**Task objective:** Every line of the listing is to be returned exactly as given.

━━ Data below

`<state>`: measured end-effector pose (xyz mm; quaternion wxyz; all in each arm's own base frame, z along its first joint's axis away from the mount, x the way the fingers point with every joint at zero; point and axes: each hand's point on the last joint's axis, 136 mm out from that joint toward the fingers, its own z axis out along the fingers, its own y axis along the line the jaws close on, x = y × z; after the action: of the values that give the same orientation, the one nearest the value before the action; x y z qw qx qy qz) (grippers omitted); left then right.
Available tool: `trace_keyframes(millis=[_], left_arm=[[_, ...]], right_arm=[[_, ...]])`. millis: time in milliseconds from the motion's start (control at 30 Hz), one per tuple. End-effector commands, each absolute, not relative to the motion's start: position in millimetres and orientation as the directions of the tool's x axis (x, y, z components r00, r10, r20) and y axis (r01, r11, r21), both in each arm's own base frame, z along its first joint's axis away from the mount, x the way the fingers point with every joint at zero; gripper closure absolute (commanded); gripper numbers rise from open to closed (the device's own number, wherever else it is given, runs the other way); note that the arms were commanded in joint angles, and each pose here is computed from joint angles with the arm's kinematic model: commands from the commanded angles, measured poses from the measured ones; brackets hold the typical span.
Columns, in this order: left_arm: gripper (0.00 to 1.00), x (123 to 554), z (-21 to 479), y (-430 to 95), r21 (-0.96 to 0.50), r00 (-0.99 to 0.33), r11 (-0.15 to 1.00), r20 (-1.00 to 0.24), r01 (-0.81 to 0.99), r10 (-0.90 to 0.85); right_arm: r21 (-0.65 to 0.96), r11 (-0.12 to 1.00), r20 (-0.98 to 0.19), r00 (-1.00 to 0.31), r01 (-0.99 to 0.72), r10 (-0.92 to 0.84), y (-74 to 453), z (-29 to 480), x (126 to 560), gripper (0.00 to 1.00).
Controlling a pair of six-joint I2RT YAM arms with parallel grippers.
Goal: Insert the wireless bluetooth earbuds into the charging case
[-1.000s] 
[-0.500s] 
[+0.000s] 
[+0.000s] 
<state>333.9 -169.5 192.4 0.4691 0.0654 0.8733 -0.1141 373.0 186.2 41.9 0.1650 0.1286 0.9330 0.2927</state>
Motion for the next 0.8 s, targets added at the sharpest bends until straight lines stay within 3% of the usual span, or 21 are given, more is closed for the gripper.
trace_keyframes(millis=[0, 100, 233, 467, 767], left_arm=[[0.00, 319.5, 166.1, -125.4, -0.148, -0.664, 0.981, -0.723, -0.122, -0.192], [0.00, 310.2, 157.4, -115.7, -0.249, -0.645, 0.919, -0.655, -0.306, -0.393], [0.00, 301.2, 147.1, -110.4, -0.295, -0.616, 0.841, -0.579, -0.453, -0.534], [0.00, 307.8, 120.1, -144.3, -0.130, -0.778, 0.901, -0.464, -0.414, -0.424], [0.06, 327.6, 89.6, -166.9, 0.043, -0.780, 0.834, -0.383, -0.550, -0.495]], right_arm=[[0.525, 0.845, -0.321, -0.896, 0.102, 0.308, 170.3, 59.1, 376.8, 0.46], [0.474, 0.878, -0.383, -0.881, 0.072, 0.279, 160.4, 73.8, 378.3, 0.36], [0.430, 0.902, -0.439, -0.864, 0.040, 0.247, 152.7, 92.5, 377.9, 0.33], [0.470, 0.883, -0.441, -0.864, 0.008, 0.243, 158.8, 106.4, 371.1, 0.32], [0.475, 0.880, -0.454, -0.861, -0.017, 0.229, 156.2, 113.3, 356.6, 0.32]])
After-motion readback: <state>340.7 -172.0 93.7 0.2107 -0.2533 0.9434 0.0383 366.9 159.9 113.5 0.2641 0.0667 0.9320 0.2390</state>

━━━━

**Answer to the exercise:**
`<state>`: measured end-effector pose (xyz mm; quaternion wxyz; all in each arm's own base frame, z along its first joint's axis away from the mount, x the way the fingers point with every joint at zero; point and axes: each hand's point on the last joint's axis, 136 mm out from that joint toward the fingers, its own z axis out along the fingers, its own y axis along the line the jaws close on, x = y × z; after the action: of the values that give the same orientation, the one nearest the value before the action; x y z qw qx qy qz) (grippers omitted); left then right.
Available tool: `trace_keyframes(millis=[_], left_arm=[[_, ...]], right_arm=[[_, ...]])`. millis: time in milliseconds from the motion's start (control at 30 Hz), one per tuple. End-effector commands, each absolute, not relative to the motion's start: position in millimetres and orientation as the directions of the tool's x axis (x, y, z components r00, r10, r20) and y axis (r01, r11, r21), both in each arm's own base frame, z along its first joint's axis away from the mount, x the way the fingers point with every joint at zero; gripper closure absolute (commanded); gripper numbers rise from open to closed (the device's own number, wherever else it is given, runs the other way); note that the arms were commanded in joint angles, and each pose here is computed from joint angles with the arm's kinematic model: commands from the commanded angles, measured poses from the measured ones; brackets hold the typical span.
Columns, in this order: left_arm: gripper (0.00 to 1.00), x (123 to 554), z (-21 to 479), y (-430 to 95), r21 (-0.96 to 0.50), r00 (-0.99 to 0.33), r11 (-0.15 to 1.00), r20 (-1.00 to 0.24), r01 (-0.81 to 0.99), r10 (-0.90 to 0.85); right_arm: r21 (-0.65 to 0.96), r11 (-0.12 to 1.00), r20 (-0.98 to 0.19), r00 (-1.00 to 0.31), r01 (-0.99 to 0.72), r10 (-0.92 to 0.84), y (-74 to 453), z (-29 to 480), x (126 to 560), gripper (0.00 to 1.00).
Controlling a pair of six-joint I2RT YAM arms with parallel grippers.
Goal: Insert the wireless bluetooth earbuds into the charging case
[-1.000s] 
[-0.500s] 
[+0.000s] 
[+0.000s] 
<state>333.9 -169.5 192.4 0.4691 0.0654 0.8733 -0.1141 373.0 186.2 41.9 0.1650 0.1286 0.9330 0.2927</state>
Motion for the next 0.8 s, targets added at the sharpest bends until straight lines stay within 3% of the usual span, or 21 are given, more is closed for the gripper.
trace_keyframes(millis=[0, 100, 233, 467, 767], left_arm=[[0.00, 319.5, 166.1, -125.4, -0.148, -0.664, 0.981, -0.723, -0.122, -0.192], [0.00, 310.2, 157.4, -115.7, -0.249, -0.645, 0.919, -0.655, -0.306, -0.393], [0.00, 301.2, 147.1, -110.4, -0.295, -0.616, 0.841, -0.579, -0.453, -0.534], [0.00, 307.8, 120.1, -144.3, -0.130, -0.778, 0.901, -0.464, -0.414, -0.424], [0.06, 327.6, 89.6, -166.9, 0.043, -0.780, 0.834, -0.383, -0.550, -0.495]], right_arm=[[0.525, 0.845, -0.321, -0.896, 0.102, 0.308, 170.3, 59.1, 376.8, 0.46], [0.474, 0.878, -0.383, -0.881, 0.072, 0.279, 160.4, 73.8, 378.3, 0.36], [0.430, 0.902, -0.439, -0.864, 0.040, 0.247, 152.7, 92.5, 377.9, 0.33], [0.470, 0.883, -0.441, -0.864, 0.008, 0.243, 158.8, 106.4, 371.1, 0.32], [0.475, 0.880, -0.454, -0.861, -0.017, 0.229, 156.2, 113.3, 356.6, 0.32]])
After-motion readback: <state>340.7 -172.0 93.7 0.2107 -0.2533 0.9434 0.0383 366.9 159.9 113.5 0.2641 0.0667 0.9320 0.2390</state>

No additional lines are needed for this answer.